[Input material]

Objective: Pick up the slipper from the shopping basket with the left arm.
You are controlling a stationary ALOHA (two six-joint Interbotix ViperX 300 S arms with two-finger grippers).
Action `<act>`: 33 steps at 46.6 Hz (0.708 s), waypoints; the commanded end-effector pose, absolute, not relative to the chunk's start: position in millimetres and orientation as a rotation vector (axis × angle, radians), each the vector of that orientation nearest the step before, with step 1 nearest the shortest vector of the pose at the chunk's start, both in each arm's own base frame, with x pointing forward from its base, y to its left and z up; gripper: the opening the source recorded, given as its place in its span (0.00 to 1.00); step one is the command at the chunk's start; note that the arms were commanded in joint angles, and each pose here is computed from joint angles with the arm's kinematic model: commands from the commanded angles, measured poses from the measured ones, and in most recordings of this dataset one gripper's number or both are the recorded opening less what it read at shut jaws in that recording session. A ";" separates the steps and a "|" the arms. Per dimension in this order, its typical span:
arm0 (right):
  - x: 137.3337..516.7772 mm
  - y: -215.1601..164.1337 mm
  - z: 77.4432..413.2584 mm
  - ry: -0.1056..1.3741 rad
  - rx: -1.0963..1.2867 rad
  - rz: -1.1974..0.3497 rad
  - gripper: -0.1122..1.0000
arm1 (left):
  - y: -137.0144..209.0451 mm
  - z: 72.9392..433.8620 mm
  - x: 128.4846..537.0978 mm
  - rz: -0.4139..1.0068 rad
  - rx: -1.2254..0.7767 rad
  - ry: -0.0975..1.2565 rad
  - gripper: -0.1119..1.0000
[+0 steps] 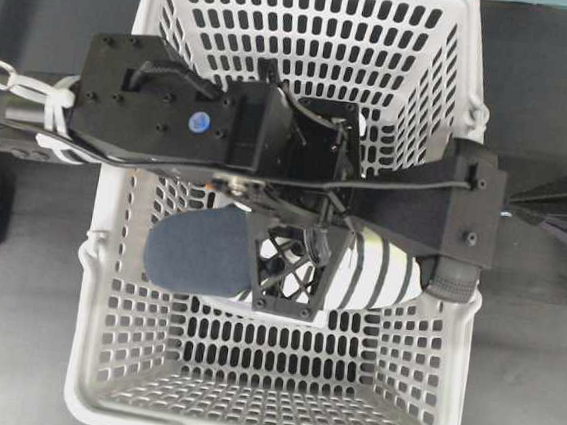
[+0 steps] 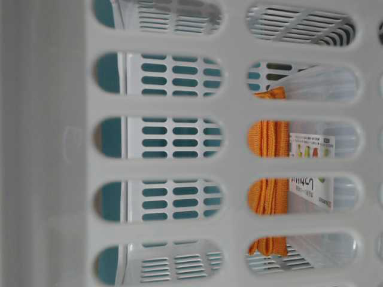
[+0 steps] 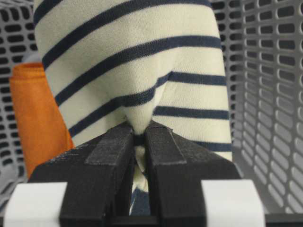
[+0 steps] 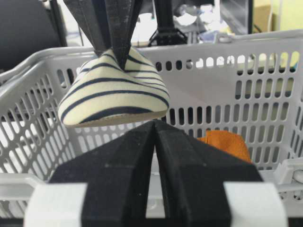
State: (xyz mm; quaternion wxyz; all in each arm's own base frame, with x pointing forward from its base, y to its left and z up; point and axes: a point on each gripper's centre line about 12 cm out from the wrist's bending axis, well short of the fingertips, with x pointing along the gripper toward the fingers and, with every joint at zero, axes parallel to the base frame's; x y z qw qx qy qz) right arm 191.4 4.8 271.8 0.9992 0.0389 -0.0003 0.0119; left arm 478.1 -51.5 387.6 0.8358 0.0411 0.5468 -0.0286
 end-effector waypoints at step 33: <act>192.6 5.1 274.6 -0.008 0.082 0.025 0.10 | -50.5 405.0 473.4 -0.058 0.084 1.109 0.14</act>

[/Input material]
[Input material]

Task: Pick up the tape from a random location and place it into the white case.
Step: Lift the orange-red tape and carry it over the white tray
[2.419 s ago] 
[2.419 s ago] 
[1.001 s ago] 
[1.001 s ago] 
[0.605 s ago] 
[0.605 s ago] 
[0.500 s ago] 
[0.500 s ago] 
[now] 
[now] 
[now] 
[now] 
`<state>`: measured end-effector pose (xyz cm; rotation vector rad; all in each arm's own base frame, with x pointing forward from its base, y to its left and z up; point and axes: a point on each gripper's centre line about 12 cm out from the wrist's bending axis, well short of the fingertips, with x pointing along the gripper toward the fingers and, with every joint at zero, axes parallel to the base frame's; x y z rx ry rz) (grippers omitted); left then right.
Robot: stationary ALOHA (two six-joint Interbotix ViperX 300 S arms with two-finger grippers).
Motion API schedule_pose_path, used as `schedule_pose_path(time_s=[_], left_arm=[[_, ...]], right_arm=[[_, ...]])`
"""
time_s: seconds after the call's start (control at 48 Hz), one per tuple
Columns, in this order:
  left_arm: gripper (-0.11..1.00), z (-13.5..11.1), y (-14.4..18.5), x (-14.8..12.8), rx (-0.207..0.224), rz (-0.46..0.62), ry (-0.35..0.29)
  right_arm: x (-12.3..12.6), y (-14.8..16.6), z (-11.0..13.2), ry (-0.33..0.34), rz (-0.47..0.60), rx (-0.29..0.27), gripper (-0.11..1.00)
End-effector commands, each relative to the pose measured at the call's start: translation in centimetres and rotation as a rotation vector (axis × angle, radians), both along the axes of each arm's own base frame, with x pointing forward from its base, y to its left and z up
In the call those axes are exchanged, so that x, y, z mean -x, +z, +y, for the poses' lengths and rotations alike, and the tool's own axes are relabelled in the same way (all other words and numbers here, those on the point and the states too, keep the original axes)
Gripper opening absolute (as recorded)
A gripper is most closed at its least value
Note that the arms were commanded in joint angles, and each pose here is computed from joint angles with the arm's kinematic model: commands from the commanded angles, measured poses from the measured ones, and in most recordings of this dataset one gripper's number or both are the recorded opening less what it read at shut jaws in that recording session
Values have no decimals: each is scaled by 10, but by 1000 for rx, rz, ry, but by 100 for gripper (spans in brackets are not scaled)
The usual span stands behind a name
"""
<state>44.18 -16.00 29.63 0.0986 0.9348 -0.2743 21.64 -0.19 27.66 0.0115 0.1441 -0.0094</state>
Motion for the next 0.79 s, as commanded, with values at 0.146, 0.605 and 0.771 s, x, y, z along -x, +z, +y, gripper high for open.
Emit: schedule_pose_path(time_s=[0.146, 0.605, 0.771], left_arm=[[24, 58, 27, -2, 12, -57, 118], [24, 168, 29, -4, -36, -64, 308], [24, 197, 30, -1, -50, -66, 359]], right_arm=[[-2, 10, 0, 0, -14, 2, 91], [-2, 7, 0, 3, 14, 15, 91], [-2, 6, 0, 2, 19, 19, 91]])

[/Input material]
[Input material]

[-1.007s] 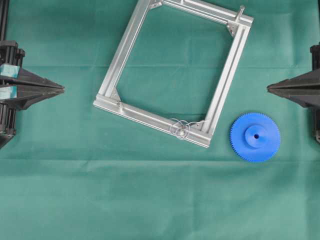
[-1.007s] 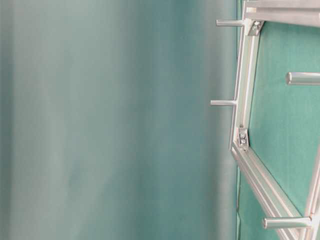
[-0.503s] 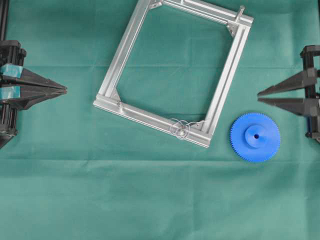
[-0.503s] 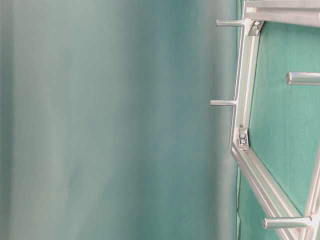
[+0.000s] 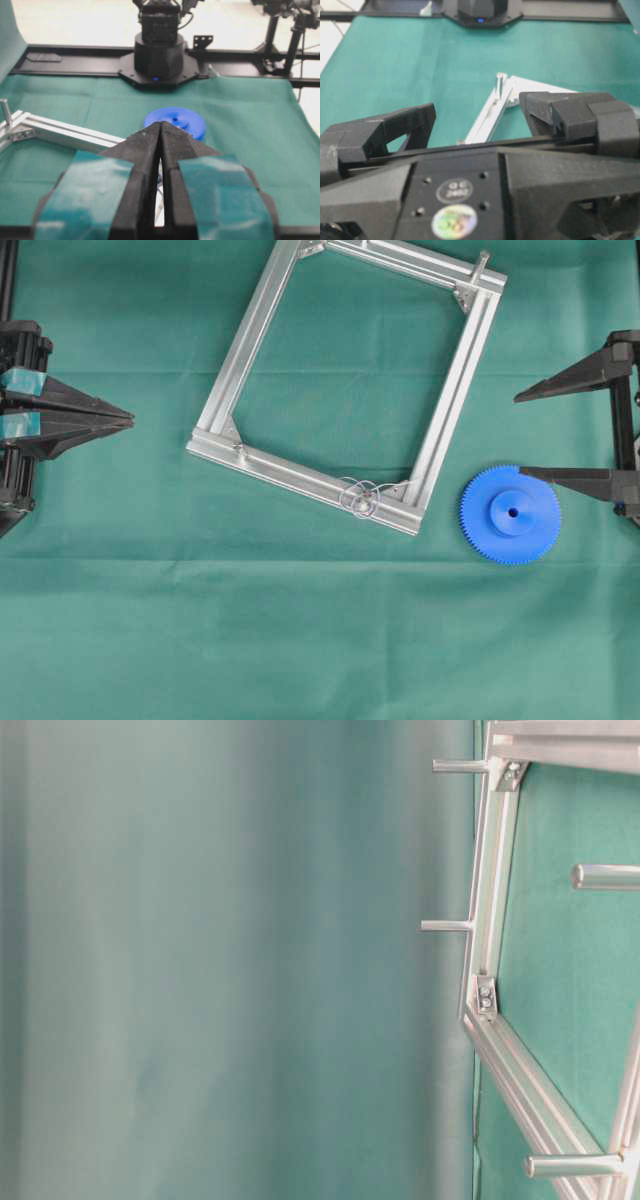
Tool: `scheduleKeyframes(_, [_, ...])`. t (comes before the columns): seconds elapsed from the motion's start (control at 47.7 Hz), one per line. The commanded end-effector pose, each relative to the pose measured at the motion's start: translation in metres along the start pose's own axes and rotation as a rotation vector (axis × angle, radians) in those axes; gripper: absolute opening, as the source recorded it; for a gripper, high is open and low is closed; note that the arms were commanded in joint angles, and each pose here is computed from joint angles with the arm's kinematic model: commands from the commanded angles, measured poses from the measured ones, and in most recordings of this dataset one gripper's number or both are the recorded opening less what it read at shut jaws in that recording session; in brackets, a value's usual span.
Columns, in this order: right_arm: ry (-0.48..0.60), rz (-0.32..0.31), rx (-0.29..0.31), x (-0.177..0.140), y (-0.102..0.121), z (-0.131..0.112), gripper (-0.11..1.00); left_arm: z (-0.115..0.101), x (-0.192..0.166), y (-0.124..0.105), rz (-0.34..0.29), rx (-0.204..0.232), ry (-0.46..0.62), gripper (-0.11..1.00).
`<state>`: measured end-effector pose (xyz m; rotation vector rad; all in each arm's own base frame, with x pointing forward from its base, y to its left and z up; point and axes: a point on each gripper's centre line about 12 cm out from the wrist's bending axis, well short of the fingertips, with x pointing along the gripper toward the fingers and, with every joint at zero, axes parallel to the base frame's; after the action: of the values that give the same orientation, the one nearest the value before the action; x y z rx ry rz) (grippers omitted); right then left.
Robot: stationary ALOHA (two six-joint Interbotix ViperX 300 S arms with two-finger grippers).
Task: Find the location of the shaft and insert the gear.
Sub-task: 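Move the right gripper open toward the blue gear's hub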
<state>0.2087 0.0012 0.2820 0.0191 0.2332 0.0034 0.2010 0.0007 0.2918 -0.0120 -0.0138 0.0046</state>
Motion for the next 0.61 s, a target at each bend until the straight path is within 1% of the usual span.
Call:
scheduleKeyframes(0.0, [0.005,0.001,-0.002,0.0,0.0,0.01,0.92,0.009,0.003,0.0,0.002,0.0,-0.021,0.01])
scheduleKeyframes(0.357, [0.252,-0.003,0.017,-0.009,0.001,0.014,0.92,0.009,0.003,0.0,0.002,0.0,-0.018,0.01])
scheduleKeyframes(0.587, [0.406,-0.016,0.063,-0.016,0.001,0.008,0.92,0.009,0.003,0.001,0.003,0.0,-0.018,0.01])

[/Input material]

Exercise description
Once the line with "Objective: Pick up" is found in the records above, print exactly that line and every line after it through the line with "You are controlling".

Task answer
Objective: Pick up the slipper from the shopping basket with the left arm.
You are controlling a stationary ALOHA (two six-joint Interbotix ViperX 300 S arms with two-finger grippers).

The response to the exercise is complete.